Technology

Orwell’s ‘Big Brother’ is already in millions of homes. Her name is Alexa.

Smart homes and intelligent bots that cater to our whims may be convenient, but is it really worth being under surveillance all the time?
(Photo illustration by Lauren Cattermole and Heshmat Saberi)
Someone cowers from their tablet smart home device.
(Photo illustration by Lauren Cattermole and Heshmat Saberi)

From an industrial park in Oshawa, Ont., Robert Mowles sells the human future, one little camera at a time.

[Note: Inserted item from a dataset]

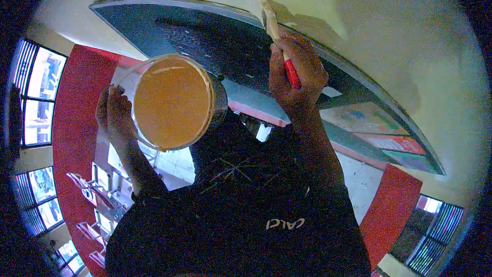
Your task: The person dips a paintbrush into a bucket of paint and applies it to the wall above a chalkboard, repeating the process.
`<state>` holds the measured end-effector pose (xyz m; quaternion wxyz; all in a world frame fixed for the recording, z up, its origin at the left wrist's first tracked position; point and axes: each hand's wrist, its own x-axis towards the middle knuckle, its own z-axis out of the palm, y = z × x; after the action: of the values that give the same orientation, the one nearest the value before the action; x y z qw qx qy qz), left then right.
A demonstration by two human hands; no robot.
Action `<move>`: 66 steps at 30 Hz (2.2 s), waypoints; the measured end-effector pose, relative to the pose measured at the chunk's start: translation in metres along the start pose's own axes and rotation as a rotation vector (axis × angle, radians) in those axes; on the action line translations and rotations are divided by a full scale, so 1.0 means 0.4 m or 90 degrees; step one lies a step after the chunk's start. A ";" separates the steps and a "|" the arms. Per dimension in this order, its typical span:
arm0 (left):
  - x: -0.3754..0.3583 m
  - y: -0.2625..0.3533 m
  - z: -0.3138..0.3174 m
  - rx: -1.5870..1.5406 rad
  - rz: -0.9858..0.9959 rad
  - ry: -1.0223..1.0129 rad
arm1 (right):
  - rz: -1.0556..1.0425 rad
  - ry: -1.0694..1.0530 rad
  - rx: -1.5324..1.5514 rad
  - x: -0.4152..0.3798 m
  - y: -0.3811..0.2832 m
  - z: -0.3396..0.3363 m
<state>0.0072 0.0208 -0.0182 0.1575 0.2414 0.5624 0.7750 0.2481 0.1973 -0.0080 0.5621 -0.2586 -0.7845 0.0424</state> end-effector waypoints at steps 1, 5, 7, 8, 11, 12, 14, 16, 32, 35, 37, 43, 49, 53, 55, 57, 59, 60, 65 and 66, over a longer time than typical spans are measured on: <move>0.003 -0.006 -0.017 -0.008 -0.007 -0.015 | -0.005 0.004 -0.004 -0.001 0.003 -0.003; -0.001 0.004 0.007 0.018 0.003 -0.006 | -0.004 0.004 -0.024 -0.008 0.011 -0.021; -0.006 0.008 0.021 0.024 0.025 0.013 | -0.002 0.006 -0.030 -0.011 0.012 -0.026; -0.008 0.009 0.024 0.027 0.036 0.023 | -0.001 0.006 -0.033 -0.012 0.012 -0.029; -0.004 0.009 0.017 0.022 0.027 -0.006 | 0.025 -0.024 -0.064 -0.006 -0.008 -0.048; -0.004 0.009 0.018 0.021 0.022 0.001 | 0.014 -0.017 -0.070 -0.009 -0.003 -0.049; -0.004 0.008 0.021 0.020 0.013 0.014 | -0.010 -0.004 -0.080 -0.017 0.012 -0.052; -0.001 0.005 0.014 0.014 0.007 0.001 | 0.000 0.004 -0.072 -0.017 0.010 -0.055; -0.011 0.023 0.039 0.060 0.015 -0.017 | -0.052 0.019 0.108 0.042 -0.051 0.034; -0.010 0.023 0.024 0.061 0.012 -0.012 | -0.049 0.015 0.146 0.025 -0.039 0.097; -0.011 0.022 0.027 0.039 0.016 0.015 | -0.048 0.017 0.157 0.019 -0.036 0.123; -0.006 0.010 0.017 0.037 0.014 0.017 | -0.036 0.031 0.164 0.015 -0.028 0.166; -0.011 0.017 0.026 0.041 0.004 0.033 | -0.007 0.003 0.105 0.004 -0.036 0.125; -0.011 0.013 0.018 0.032 0.007 0.034 | 0.005 -0.009 0.060 -0.009 -0.024 0.083; -0.009 0.011 0.011 0.010 0.008 0.016 | -0.009 -0.008 0.044 -0.016 -0.014 0.063; -0.011 0.008 0.013 0.002 0.013 0.021 | 0.006 -0.022 0.032 -0.024 -0.009 0.039; -0.013 0.009 0.022 0.007 0.021 0.047 | -0.010 0.000 0.002 -0.027 -0.002 0.025; -0.014 0.007 0.023 0.007 0.024 0.048 | -0.018 0.011 -0.013 -0.029 0.003 0.019; -0.011 0.010 0.028 0.019 0.024 0.042 | -0.025 0.009 -0.044 -0.040 0.015 -0.019; -0.010 0.008 0.026 0.018 0.033 0.029 | -0.029 0.007 -0.049 -0.038 0.013 -0.030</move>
<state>0.0163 0.0259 -0.0132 0.1209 0.2402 0.5704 0.7761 0.2644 0.1924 -0.0186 0.5568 -0.2622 -0.7882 -0.0020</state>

It will be an age—should we not turn back, and time is running out for us to do so—of omnipresent surveillance, unceasing recording and perpetual spying, performed by an array of insidious, wondrous devices that hear and remember everything we say, see everything we see and follow us everywhere we go.

Some academics call this dawning epoch of infallible facial and speech recognition, interactive robots, driverless cars and artificial intelligence the “age of ubiquitous listening.” Some doomsayers call it “the end of privacy.” Whatever is coming, we stand barely at its Stone Age.

“Two or three years ago, I had a Samsung smart TV,” Mowles is saying in his office at Aartech, one of Canada’s largest suppliers of video cameras, infrared sensors and “smart home” automation to the retail and wholesale trade. “That was when there was this great big backlash that the voice-activated remote control was listening to you all the time. People were saying, ‘Oh, it’s phoning home, it’s recording everything you say.’ But you had to push a button to make it work, so I just turned it off.”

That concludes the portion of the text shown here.